-
Acorda and Biogen Idec Agree to Fampridine-SR Ex-U.S. Collaboration
on June 30, 2009
-
Upfront Payment of $110 Million; Potential Deal Value Over $500
Million
-
Company Notified by U.S. Food and Drug Administration (FDA) that
Advisory Committee Meeting Will be Held for Fampridine-SR
Acorda Therapeutics, Inc. (Nasdaq: ACOR) today announced its financial
results for the second quarter of 2009.
“A very productive second quarter was highlighted by the completion of
our ex-U.S. collaboration with Biogen Idec, which we believe could
benefit people with MS as well as Acorda shareholders.
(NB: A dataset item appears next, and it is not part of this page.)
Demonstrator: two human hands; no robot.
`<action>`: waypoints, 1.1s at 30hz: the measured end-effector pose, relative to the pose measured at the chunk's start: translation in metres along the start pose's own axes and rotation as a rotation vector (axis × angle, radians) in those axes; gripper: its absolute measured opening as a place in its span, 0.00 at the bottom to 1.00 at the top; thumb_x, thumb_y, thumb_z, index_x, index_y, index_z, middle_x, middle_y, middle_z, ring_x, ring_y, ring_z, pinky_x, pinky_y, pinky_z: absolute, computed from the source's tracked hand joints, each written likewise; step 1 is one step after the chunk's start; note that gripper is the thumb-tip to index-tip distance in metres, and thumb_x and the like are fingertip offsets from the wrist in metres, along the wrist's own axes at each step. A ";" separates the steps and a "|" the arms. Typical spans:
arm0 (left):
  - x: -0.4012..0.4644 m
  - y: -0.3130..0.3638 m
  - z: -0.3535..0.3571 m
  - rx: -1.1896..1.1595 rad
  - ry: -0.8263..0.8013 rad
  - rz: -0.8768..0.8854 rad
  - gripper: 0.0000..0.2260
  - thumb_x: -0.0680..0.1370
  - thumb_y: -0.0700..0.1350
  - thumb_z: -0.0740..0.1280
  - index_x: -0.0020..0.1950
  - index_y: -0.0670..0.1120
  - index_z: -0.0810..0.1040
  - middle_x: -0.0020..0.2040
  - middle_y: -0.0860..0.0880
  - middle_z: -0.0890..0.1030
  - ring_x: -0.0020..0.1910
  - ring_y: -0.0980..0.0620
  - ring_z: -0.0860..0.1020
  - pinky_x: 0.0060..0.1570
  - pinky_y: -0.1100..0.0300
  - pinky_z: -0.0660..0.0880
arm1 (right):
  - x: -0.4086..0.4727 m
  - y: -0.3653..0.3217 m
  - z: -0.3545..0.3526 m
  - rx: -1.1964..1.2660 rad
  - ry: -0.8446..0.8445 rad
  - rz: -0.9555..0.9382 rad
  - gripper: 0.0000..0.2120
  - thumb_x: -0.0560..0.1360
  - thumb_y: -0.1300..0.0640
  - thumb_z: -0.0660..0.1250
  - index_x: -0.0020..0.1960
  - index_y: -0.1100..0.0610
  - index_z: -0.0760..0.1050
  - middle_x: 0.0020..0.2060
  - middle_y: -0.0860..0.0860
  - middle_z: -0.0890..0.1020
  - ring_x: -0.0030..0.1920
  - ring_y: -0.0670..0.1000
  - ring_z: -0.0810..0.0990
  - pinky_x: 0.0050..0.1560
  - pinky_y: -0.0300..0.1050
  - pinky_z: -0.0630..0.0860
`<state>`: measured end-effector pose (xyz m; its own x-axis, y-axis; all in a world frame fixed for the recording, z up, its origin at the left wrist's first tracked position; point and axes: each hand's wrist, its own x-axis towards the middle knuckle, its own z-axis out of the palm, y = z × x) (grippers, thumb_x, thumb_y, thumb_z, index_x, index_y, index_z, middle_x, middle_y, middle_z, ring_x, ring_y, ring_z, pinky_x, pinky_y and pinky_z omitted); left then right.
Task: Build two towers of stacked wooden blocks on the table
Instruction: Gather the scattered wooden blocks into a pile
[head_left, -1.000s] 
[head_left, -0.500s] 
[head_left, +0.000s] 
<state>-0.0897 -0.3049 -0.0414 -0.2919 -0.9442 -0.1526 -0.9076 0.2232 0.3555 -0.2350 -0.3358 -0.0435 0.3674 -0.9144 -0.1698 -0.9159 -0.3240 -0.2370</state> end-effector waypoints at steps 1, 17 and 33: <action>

Biogen Idec has
the capabilities and expertise to maximize the value of Fampridine-SR in
ex-US markets, if approved, and to make it available to patients around
the world who can potentially benefit from it,” said Ron Cohen, M.D.,
Acorda Therapeutics’ President and CEO. “To continue to build
shareholder value, in addition to advancing the Fampridine-SR program we
are moving two of our preclinical product candidates towards INDs, and
working to identify later stage product opportunities for potential
acquisition.”
Financial Results and Product Update
Zanaflex Capsules®
(tizanidine hydrochloride) and Zanaflex®
(tizanidine hydrochloride) Tablets gross sales - For the quarter
ended June 30, 2009, the Company reported combined gross sales of
Zanaflex Capsules and Zanaflex tablets of $14.8 million, compared to
combined gross sales of $13.1 million for the same quarter in 2008.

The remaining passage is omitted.